Unless we face up to these inconsistences, any hope for the sort of Commercial Republic Gregg outlines for America will not get the needed support from the broader the population. But the message to the young is not to minimize the shame, nor to claim that the shame means that the American experiment is irredeemable. As Lavoie argues, the horrors of communism in the Soviet Union demonstrates that the problem with the Russian Revolution was the very direction it was trying to go. We must never forget what that experiment has taught us. The problem with the American Revolution is not the direction it pointed to, but that the leaders were unwilling to push further in that direction. “Our task,” Lavoie writes, “is to complete the American revolution. Unlike the failed Marxist utopia of Planning, the Jeffersonian, Market-guided society is a workable ideal, an ideal that when properly understood is far more consistent with humanitarian and internationalistic values.”

As Gregg stresses repeatedly, the Great Fact of human history—that modern economic growth followed from the expansion of enterprise and entrepreneurial innovation—experienced in the U.K. and then the U.S. was a function of policy choices that unleashed the great energy of the people. But those choices were made because of a shift in the habits and incentives of the market and the language, as well as in the norms and virtues of the American experiment. It is the language, norms, and virtues of enterprise and entrepreneurship that must capture the imagination of the younger generation if the New Age is to usher in an era of generalized prosperity. Sound economics has always emphasized the hope that entrepreneurial alertness and creativity provides. And finally, sound economics teaches that free enterprise and free trade provide the best means for those with compassion to effectively address the improvement of the least advantaged and the most vulnerable among us.

Gregg is no doubt correct when he states that “economic truth is not sufficient to settle these questions.” But it sure would help if teachers and communicators stressed to the young sound economics: the logic of choice against given constraints, the beauty and complexity of modern economic life, the hope of human betterment through mutually beneficial exchange and entrepreneurial ingenuity that discovers cost-saving techniques in production and distribution, creating new goods and services. And it would also help if our teachers and communicators of economic truth stressed the consequences of economic freedom for the least advantaged and most vulnerable. In 2015, it was recorded that for the first time in human history, less that 10% of the world’s population was living in extreme poverty. When I was a college student learning economics, that number hovered around 37%. Think about that for a second. The Age of Milton Friedman produced that! It wasn’t an Age of Chaos, but an Age of a Great Escape from the misery of the Malthusian trap for billions. Our college students today need to understand that. They don’t. Or at least they don’t understand the full meaning and implications of that number.

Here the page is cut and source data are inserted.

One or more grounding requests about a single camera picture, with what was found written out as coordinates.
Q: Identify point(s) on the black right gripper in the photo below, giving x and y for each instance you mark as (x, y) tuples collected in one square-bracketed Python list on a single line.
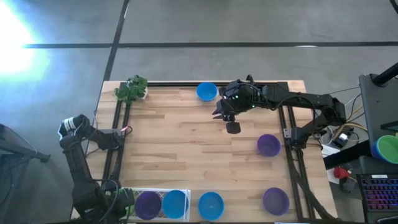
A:
[(241, 96)]

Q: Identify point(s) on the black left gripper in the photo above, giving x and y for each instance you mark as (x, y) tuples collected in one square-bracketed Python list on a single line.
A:
[(128, 198)]

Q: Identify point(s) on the green mini bowl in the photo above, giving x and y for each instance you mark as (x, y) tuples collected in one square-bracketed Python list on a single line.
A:
[(388, 149), (119, 194)]

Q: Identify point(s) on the purple mini bowl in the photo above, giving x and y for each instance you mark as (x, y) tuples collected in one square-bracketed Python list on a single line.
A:
[(269, 145), (275, 201), (148, 206)]

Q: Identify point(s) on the blue mini bowl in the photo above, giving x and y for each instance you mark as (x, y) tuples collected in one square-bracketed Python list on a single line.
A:
[(206, 91), (211, 206), (175, 204), (374, 151)]

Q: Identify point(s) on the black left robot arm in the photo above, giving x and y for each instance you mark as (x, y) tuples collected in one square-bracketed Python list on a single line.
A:
[(84, 186)]

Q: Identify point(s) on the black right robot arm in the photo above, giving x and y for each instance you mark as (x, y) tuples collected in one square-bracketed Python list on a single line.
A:
[(311, 101)]

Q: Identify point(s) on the small black clamp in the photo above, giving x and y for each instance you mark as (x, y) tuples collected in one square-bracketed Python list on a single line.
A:
[(249, 77)]

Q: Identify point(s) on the green plant in white pot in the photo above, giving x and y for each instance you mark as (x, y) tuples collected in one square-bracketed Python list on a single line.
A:
[(132, 90)]

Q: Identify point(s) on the black floor stand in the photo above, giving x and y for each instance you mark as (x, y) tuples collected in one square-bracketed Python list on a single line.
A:
[(40, 157)]

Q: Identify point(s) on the white paper sheet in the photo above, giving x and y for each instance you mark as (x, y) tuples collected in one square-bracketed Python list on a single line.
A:
[(329, 151)]

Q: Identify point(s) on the white power adapter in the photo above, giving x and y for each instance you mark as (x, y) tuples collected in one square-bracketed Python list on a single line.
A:
[(342, 137)]

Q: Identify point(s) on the small red object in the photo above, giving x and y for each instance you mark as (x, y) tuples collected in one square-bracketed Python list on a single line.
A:
[(340, 173)]

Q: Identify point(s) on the black desk bar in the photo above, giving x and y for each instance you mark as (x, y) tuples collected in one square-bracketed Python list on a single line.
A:
[(348, 155)]

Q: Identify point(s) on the black pole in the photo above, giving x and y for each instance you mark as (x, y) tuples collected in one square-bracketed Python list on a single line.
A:
[(387, 74)]

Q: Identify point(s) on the backlit computer keyboard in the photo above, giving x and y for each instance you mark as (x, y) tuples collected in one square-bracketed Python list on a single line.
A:
[(381, 193)]

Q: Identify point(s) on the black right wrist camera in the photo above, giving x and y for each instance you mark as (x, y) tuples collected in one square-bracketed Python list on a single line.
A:
[(233, 128)]

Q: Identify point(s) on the black aluminium frame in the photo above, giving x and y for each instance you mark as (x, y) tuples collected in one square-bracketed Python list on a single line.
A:
[(174, 84)]

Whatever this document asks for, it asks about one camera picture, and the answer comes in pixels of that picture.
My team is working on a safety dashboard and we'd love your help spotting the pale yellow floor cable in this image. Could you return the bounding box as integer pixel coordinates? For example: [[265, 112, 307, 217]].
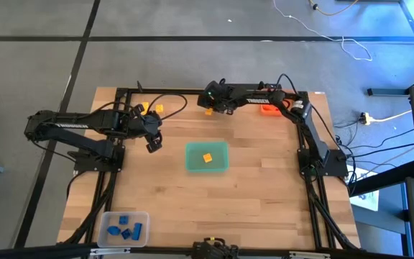
[[368, 109, 413, 123]]

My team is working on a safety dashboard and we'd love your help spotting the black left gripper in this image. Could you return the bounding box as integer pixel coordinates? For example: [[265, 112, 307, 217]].
[[130, 110, 164, 154]]

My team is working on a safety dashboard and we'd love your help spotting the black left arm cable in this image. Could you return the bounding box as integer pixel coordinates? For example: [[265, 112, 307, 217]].
[[145, 92, 189, 122]]

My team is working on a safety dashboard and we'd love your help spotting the green translucent plastic bin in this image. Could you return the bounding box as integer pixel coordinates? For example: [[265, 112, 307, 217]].
[[185, 141, 230, 174]]

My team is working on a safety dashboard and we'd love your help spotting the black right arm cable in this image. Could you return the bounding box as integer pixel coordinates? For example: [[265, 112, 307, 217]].
[[274, 73, 301, 95]]

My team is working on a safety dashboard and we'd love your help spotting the white printed paper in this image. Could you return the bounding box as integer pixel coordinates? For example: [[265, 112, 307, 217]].
[[350, 168, 380, 212]]

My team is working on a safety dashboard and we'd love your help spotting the orange floor cable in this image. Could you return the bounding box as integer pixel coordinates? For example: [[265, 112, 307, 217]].
[[308, 0, 359, 17]]

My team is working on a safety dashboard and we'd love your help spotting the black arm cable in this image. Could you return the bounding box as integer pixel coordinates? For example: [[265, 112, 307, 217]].
[[274, 73, 301, 95], [145, 92, 189, 122]]

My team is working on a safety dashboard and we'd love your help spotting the long blue toy block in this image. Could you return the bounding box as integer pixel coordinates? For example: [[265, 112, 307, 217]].
[[132, 222, 144, 241]]

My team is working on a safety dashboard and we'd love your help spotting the black table-level camera mount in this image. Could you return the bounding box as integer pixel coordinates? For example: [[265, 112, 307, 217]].
[[191, 236, 240, 259]]

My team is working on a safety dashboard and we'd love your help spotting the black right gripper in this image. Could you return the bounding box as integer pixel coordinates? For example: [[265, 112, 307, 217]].
[[198, 81, 235, 117]]

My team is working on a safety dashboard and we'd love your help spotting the clear plastic bin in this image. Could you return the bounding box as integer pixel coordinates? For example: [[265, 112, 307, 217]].
[[97, 211, 151, 249]]

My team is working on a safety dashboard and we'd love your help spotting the orange plastic bin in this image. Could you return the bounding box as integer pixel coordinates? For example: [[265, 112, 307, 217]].
[[259, 102, 284, 117]]

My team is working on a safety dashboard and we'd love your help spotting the white floor cable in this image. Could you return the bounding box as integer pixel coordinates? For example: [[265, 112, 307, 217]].
[[272, 0, 374, 62]]

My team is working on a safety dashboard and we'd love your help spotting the black metal floor beam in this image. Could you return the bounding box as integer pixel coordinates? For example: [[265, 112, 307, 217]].
[[367, 70, 414, 97]]

Let me end where I started. Samuel Gregg has produced a fantastic book that should be on the shelf of all citizens who care about our future as a self-governing political community. As he argues, we must embrace the American experiment and fulfill its promise of freedom and prosperity for a new generation. With The Next American Economy, Gregg has made a significant contribution to the political economy of our times. He has effectively countered the arguments on right and left that agitate for protectionism and industrial planning and against free enterprise and free trade. He has also given us a vision of a creative, competitive, and peaceful America for the 21st century. It is my sincere hope that his book gets a wide readership and that it impacts the public discourse in this country, which desperately needs Samuel Gregg’s calm voice and deliberate and scholarly demeanor to counter the poisonous and odious rhetoric that defines our current political culture.

Peter J. Boettke

Peter J. Boettke is University Professor of Economics & Philosophy at George Mason University.